[Collected data entries]

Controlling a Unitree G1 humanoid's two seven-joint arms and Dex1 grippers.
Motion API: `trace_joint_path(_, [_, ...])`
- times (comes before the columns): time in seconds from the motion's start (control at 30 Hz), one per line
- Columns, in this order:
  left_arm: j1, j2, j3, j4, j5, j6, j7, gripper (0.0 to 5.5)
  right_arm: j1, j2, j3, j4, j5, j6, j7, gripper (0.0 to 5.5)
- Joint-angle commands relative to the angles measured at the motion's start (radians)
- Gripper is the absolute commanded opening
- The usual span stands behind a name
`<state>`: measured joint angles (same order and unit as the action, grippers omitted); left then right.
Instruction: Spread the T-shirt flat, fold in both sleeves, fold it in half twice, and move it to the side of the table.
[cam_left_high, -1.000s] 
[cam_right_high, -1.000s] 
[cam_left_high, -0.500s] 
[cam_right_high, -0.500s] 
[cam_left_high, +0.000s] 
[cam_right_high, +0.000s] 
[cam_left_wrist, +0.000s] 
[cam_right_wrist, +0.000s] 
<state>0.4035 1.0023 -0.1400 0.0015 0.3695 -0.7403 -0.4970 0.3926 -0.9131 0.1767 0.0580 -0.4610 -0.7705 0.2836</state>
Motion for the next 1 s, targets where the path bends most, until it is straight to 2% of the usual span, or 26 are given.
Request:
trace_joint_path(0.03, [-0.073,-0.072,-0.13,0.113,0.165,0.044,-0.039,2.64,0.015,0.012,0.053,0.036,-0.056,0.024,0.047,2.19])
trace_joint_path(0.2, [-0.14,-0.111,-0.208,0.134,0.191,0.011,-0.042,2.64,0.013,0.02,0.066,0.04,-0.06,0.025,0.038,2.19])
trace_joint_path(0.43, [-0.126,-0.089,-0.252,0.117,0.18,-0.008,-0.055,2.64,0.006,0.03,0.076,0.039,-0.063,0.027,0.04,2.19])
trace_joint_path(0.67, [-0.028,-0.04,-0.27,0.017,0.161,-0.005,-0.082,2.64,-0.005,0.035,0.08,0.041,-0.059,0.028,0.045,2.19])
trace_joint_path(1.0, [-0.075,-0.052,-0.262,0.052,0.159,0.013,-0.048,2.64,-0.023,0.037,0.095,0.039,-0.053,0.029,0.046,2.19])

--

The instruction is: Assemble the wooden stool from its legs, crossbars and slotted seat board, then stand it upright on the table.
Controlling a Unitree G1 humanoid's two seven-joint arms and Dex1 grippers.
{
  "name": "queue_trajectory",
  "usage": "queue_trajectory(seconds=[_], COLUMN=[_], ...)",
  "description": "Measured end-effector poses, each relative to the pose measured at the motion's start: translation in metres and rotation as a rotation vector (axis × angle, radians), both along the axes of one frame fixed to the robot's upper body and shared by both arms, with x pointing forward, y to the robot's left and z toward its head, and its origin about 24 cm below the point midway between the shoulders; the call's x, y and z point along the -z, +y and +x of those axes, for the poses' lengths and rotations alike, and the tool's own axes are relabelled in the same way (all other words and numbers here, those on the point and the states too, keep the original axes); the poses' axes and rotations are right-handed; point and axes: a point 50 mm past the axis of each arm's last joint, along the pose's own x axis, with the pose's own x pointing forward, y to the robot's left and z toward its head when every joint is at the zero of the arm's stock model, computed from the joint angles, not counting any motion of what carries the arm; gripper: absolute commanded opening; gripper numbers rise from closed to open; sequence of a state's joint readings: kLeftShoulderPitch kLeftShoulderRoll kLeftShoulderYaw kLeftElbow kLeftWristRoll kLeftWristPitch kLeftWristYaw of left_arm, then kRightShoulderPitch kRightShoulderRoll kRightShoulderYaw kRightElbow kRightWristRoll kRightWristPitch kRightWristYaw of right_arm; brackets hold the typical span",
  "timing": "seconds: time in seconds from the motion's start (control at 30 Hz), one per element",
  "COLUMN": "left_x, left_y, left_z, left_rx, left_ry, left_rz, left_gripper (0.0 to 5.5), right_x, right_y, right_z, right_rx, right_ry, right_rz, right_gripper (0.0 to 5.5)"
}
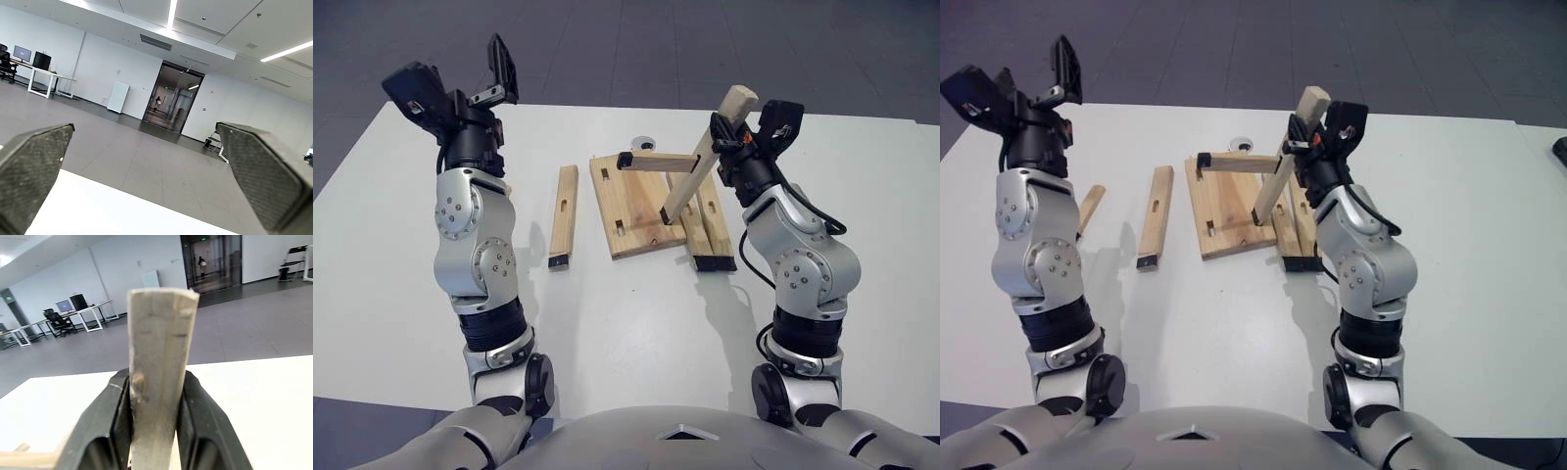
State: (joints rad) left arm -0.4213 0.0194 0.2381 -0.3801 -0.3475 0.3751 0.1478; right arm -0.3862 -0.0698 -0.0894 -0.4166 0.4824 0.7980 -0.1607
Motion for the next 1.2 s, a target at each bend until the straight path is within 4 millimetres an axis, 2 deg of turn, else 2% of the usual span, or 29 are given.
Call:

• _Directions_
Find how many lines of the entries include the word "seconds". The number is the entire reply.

• _Answer below_
3